All kidding aside, it will definitely miss. Definitely. All their calculations say so, and similar calculations got us to the moon, Mars, Saturn and beyond! (So no need to mention Apollo 13, Apollo 1, two Space Shuttles, several Mars craft, the Hubble (at first)…)
It’ll swing by again in 2020 to clip off any whiskers it misses this time, and they’re really confident it will miss that time, too.
[With regard to various and sundry predictions of coming apocalypses (apocalypsii? one so rarely deals with more than one), there is an old saying: “If you can keep your head when all about you are losing theirs, perhaps you’ve misunderstood the situation.” The mirror of that applies equally: If you are losing your head when all about you are calmly looking at you wondering why you’re acting this way, it’s possible you may have misread some aspect of the situation. Best to take a moment, sit down, breath, take any medication you might have on you, and then check in with reality for any missed (or mixed) messages.]
Goofy wyrd play aside, I have a serious thought for this Second Day of Chillaxmas. A simple trick to try if you find the pace of life a bit “brisk” at times. (I have the Minnesotan’s perspective on “brisk.” Temperatures well below freezing down to about -10 we call “brisk.” Below -10 is “bracing.” Above freezing is shorts and tee-shirt weather.)
Here’s the trick: make one meal a day just a meal. No talking, no phone, no reading, no TV, no music, no computer. Just you, your food and the process of enjoying eating. You’ve heard of Eat, Pray, Love; this is Eat, Sit, Chew.
If you are someone who is highly connected, constantly using the ‘web or otherwise externally focused, and you’re someone who’s feeling beat up or overwhelmed by life, you might find this helps unwind and detune.

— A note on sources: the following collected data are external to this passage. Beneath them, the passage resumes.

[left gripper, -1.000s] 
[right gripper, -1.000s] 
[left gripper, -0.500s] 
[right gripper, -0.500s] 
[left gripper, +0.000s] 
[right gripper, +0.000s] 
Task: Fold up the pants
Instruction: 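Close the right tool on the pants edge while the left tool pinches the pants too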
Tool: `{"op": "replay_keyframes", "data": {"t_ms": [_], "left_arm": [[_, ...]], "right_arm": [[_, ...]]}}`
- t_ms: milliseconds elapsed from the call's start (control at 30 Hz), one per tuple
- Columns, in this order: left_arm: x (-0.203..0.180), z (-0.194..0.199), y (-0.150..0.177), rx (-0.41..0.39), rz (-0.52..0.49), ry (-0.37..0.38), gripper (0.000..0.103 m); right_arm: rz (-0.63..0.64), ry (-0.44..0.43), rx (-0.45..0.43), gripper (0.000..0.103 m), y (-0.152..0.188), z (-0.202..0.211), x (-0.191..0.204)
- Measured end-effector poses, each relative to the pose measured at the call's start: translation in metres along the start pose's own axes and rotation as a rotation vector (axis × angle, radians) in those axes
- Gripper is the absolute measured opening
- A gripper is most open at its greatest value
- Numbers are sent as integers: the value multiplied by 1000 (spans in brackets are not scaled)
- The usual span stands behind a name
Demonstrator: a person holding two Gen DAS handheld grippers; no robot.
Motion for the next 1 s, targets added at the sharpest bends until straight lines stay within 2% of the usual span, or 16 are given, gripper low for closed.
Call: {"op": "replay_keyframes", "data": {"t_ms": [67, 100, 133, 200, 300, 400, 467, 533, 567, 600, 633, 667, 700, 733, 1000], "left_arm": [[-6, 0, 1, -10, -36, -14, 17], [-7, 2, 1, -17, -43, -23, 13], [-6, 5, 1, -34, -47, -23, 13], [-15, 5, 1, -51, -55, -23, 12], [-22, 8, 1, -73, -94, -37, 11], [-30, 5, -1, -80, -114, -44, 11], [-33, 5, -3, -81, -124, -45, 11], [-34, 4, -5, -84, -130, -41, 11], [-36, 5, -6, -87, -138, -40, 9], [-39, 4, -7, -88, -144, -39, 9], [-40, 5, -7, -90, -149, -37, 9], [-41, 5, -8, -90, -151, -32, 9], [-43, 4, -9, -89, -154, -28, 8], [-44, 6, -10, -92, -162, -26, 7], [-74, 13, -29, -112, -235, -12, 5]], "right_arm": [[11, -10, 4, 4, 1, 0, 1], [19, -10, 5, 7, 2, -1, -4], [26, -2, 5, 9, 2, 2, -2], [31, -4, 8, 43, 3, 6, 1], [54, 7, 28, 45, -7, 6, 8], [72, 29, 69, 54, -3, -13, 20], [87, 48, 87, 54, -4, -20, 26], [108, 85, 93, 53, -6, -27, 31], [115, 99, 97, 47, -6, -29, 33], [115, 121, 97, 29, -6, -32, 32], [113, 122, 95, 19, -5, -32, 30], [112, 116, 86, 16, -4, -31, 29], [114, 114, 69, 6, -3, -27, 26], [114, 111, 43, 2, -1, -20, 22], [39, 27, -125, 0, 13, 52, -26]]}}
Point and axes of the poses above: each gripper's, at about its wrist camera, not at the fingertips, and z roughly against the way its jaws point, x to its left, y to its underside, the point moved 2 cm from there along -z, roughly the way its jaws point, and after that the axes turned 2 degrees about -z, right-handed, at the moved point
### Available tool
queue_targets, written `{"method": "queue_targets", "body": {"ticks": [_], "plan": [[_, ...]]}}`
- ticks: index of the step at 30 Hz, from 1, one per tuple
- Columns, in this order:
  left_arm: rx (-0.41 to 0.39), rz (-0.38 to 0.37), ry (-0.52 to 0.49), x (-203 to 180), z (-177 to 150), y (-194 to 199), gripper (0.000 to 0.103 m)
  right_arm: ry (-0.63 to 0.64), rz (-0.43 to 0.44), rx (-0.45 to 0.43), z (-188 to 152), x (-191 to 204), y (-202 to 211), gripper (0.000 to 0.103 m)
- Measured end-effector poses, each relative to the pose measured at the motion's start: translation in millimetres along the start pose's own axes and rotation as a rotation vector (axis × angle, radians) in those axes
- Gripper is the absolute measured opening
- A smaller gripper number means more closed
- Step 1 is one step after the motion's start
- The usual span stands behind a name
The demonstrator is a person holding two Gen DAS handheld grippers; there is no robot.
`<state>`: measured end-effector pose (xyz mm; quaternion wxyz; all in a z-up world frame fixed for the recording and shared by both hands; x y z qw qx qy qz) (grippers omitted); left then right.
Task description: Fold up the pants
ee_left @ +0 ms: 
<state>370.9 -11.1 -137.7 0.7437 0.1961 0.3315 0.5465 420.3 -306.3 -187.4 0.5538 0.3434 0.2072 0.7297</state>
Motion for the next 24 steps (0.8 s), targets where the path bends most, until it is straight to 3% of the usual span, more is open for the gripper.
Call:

There’s no rule other than the restrictions listed above (and don’t play cute thinking of exceptions; the idea is that it’s you and your food, and that’s it). You’re not required to not think (go ahead and think about the bills or the carpet if you want). You are required to give yourself time to think (about whatever) and only think for about 20-30 minutes.
Some soft background music would be okay. A babbling brook would be better, if you can swing it. A quiet stand of lonely pines in a forest is really wonderful, but a lonely table in a corporate cafeteria will do in a pinch.

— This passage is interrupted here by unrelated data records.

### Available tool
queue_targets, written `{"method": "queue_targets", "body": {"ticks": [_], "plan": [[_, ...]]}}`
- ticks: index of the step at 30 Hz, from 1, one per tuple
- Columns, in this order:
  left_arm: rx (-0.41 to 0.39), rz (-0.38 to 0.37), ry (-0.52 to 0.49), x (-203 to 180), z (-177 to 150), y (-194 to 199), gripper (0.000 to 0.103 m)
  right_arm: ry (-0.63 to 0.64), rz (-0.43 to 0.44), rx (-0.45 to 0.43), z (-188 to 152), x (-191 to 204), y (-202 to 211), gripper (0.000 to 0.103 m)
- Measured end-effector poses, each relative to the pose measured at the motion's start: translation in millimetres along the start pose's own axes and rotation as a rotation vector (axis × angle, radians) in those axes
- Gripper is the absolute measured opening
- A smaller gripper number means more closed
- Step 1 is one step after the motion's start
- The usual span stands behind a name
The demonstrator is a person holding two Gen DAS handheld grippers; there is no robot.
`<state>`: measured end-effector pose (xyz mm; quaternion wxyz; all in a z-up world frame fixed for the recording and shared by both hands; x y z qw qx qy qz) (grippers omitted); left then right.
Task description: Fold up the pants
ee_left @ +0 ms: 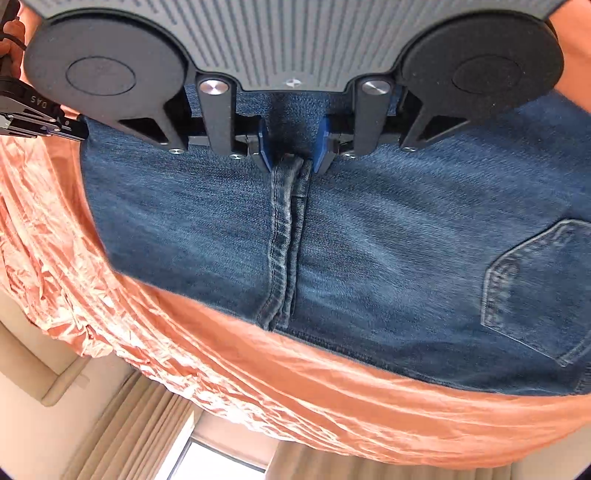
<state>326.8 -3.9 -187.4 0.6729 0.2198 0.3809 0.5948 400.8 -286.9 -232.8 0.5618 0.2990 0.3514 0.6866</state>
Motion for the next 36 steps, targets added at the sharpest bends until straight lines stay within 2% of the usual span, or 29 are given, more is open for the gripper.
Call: {"method": "queue_targets", "body": {"ticks": [1, 2, 3, 5, 13, 17, 20, 24, 27, 32, 36], "plan": [[-0.021, 0.0, 0.01, 1.6, -0.3, 10.5, 0.032, 0.029, -0.022, -0.011, 3.3, 2.9, 6.4, 0.004], [-0.041, -0.003, 0.01, 2.8, 0.3, 20.9, 0.034, 0.055, -0.034, -0.029, 6.6, 6.6, 14.1, 0.01], [-0.052, -0.004, 0.008, 5.3, 1.0, 30.5, 0.035, 0.074, -0.03, -0.046, 10.2, 11.6, 22.1, 0.024], [-0.082, -0.003, 0.009, 12.6, 5.0, 49.5, 0.041, 0.095, 0.0, -0.074, 17.5, 24.6, 36.5, 0.033], [-0.162, 0.088, 0.061, 76.2, 23.6, 113.3, 0.056, 0.192, 0.16, -0.135, 45.6, 113.7, 64.6, 0.032], [-0.212, 0.143, 0.131, 123.8, 31.9, 143.7, 0.065, 0.272, 0.194, -0.15, 57.1, 162.4, 61.5, 0.032], [-0.258, 0.159, 0.233, 163.3, 34.9, 158.9, 0.071, 0.31, 0.178, -0.143, 65.9, 185.1, 48.4, 0.033], [-0.326, 0.187, 0.42, 225.7, 25.5, 170.6, 0.073, 0.293, 0.165, -0.098, 76.4, 202.0, 23.1, 0.032], [-0.371, 0.149, 0.573, 263.4, 11.0, 170.3, 0.073, 0.275, 0.164, -0.073, 79.6, 208.7, 4.9, 0.032], [-0.415, 0.132, 0.757, 306.2, -6.5, 152.2, 0.074, 0.27, 0.177, -0.03, 76.7, 219.3, -18.2, 0.032], [-0.423, 0.037, 0.885, 324.8, -6.3, 120.7, 0.077, 0.26, 0.191, 0.009, 70.3, 222.1, -33.8, 0.031]]}}
Point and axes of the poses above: each gripper's, at about its wrist camera, not at the fingertips, and y roughly against the way its jaws point, x to its left, z to its top, the point moved 8 cm from there along -y, roughly the way its jaws point, and after that the axes turned 7 degrees about -y, right-handed, at the moved point
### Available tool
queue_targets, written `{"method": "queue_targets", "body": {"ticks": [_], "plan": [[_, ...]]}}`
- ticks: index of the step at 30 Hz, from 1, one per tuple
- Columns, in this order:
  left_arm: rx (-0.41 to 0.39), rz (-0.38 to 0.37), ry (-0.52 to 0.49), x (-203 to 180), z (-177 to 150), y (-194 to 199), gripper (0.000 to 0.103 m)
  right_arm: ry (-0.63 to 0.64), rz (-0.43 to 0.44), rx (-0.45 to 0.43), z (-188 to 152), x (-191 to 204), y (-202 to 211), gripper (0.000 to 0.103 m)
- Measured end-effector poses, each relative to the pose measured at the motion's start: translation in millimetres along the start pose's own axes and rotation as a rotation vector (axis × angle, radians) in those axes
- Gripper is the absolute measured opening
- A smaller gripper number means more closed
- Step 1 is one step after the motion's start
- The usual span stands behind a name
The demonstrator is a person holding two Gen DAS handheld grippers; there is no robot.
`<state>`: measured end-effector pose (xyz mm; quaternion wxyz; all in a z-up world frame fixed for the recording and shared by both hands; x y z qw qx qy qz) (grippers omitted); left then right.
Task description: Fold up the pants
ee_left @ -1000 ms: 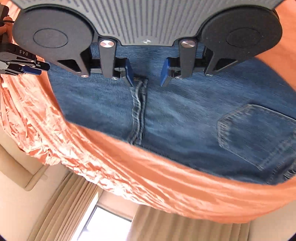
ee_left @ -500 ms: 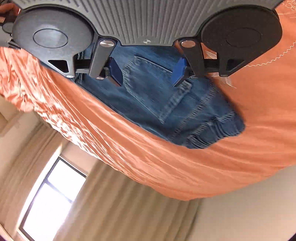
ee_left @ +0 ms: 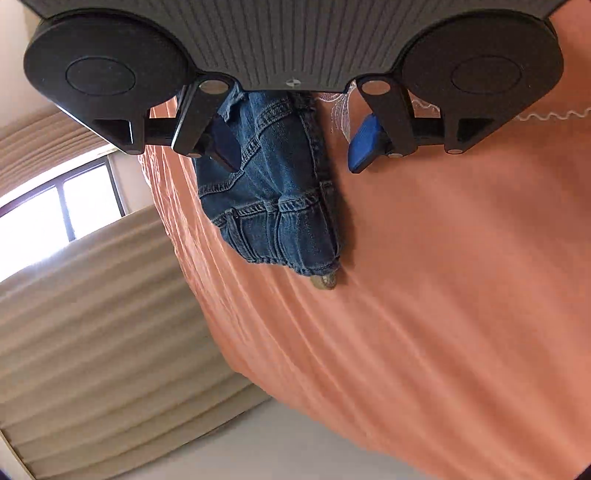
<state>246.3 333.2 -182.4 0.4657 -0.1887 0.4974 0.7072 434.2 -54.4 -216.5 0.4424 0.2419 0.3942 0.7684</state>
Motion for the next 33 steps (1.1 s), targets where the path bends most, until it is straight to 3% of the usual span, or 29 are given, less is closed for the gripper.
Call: {"method": "queue_targets", "body": {"ticks": [5, 12, 18, 20, 23, 26, 29, 33], "plan": [[-0.007, 0.01, 0.034, 7.4, 5.0, -36.6, 0.076, -0.017, 0.036, 0.019, -4.1, -4.1, -9.4, 0.03], [-0.007, 0.097, -0.013, 6.2, 15.8, -69.8, 0.068, -0.03, 0.059, 0.02, -8.1, -6.7, -14.7, 0.03], [0.007, 0.114, 0.009, -0.1, 19.9, -64.8, 0.03, -0.043, 0.062, 0.033, -8.6, -8.9, -16.7, 0.03], [-0.009, 0.1, -0.053, -13.0, 24.5, -55.3, 0.019, -0.045, 0.062, 0.036, -8.4, -9.3, -17.1, 0.03], [-0.052, 0.049, -0.113, -44.9, 28.6, -33.0, 0.017, -0.039, 0.054, 0.035, -7.7, -7.7, -16.6, 0.03], [-0.086, 0.003, -0.241, -94.6, 22.9, -8.7, 0.017, -0.024, 0.043, 0.04, -5.8, -5.4, -16.4, 0.028], [-0.091, -0.039, -0.385, -149.7, 4.9, 12.0, 0.017, -0.02, 0.045, 0.04, -0.8, -5.9, -11.2, 0.029], [-0.101, -0.054, -0.627, -224.2, -41.5, 32.9, 0.017, -0.103, 0.078, -0.024, 6.5, -18.9, 17.1, 0.03]]}}
Point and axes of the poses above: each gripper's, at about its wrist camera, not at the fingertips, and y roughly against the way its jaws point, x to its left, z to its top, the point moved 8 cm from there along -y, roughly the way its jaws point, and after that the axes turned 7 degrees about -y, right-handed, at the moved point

Once a day every day might be out-of-bounds, but shoot for what you can. If this sort of thing is new to you it might be challenging at first. If you are an extrovert, this will always be a challenge, it will always require more effort for you than for us introverts. But you may still benefit from the chance to briefly disconnect as regularly as you can manage.
I’d like to leave you with a final thought: What is it about elephants? That’s not a random question; I’m serious. We’ll discuss this later.